The natural, fallen condition of our heart is one that wants to be able to claim self-sufficiency. Adam and Eve wanted the one thing God had not given them (for their own good), in a perfect garden where all their needs were supplied. The Israelites were saved from slavery and death and demanded a god their size, rather than a holy God that could shake the mountains with smoke and fire. Pharisees and scribes wanted a law with checkboxes rather than a true Savior. We would rather be white-washed tombs and die, than live a life of dependency.
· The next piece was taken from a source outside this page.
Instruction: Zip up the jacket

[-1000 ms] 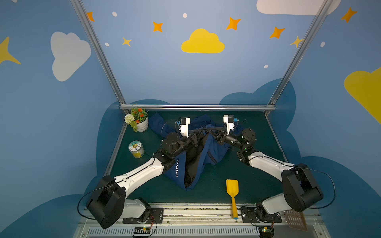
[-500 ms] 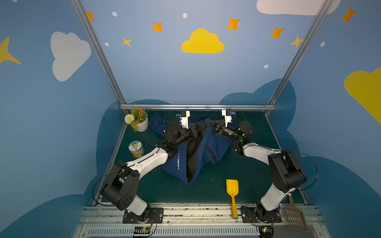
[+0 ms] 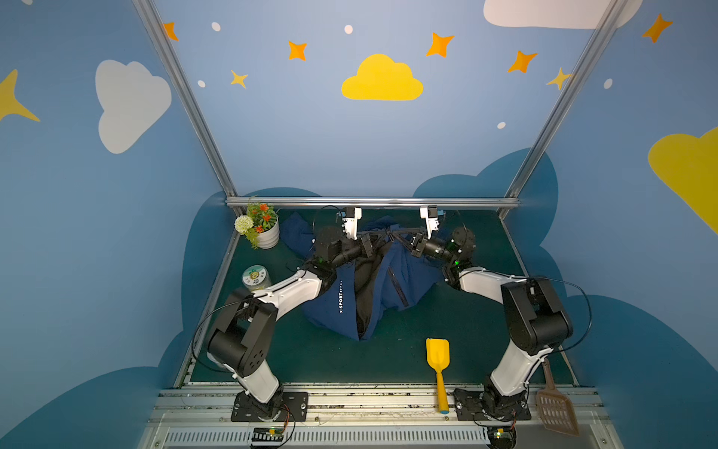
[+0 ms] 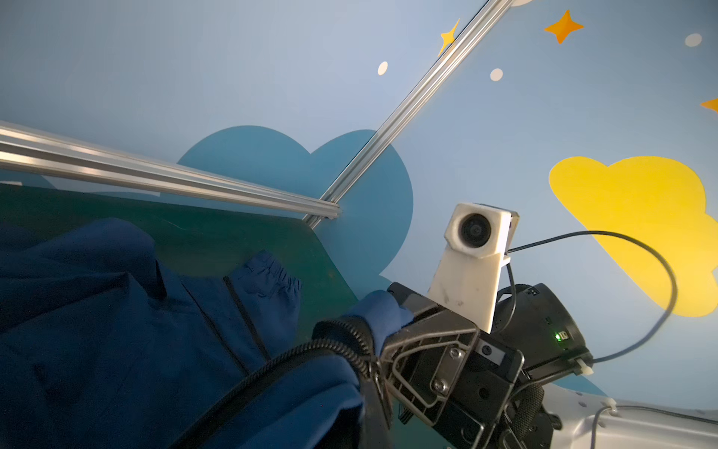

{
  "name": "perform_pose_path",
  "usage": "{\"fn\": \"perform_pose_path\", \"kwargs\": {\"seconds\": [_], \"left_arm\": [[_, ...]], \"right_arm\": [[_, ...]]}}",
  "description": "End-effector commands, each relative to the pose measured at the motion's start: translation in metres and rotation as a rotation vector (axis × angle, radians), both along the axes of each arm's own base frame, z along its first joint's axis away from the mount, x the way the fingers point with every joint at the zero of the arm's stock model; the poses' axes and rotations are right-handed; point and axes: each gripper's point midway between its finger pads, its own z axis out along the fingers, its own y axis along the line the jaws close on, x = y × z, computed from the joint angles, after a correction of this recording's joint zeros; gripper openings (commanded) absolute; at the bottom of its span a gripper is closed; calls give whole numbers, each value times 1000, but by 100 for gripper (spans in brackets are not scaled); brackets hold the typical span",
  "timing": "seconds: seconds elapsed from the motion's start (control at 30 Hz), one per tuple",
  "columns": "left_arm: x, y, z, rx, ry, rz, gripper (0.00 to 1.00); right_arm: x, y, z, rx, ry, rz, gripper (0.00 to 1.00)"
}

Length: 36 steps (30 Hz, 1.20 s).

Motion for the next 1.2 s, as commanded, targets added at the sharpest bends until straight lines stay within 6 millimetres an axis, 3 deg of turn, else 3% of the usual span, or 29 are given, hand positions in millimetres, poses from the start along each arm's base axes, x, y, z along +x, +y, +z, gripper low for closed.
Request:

I think a lot of us somewhat resent the imagery of being sheep. We think of sheep as stupid and clumsy. We resent the idea that Jesus might have to pick us up and carry us home or break our leg to keep us safe from ourselves. Yet all of history shows our inadequacy to be complete on our own. Even while experiencing perfect provision, we find a way to be discontent with God's best. But I don't think being a sheep means being stupid and clumsy. In the parable of the lost sheep (Luke 15) Jesus tells of a man who searches for one lost sheep and celebrates its return. The sheep is still uniquely created by God, given a purpose for its life, intentionally chosen by the Shepherd and celebrated when returned. Being a sheep doesn't mean we are stupid and incapable of expressing our purposes or ideas. Being dependent does not mean that we aren't gifted and talented.  Being a metaphorical sheep doesn't negate that we were created in the image of God Himself, full of love, creativity, intelligence, reason and beauty. Being a sheep just means that left to our own devices, we will choose to wander. And every person on the planet has proven it to be true.

One of my all-time favorite hymns reads " O to grace how great a debtor daily I'm constrained to be. Let Thy goodness like a fetter bind my wandering heart to Thee. Prone to wander, Lord I feel it. Prone to leave the God I love. Here's my heart, O take and seal it. Seal it to Thy courts above."

The answer to my fasting dilemma is not to give up. It is not to further legalize my food intake ("just say no to chips and salsa and pie"). Rather, it is to bind my wandering heart to Him. It is to reaffirm my neediness and my wandering tendencies to my Good Shepherd. In Him are riches better than cookies and pie - in Him there is peace and rest. For this life and forever.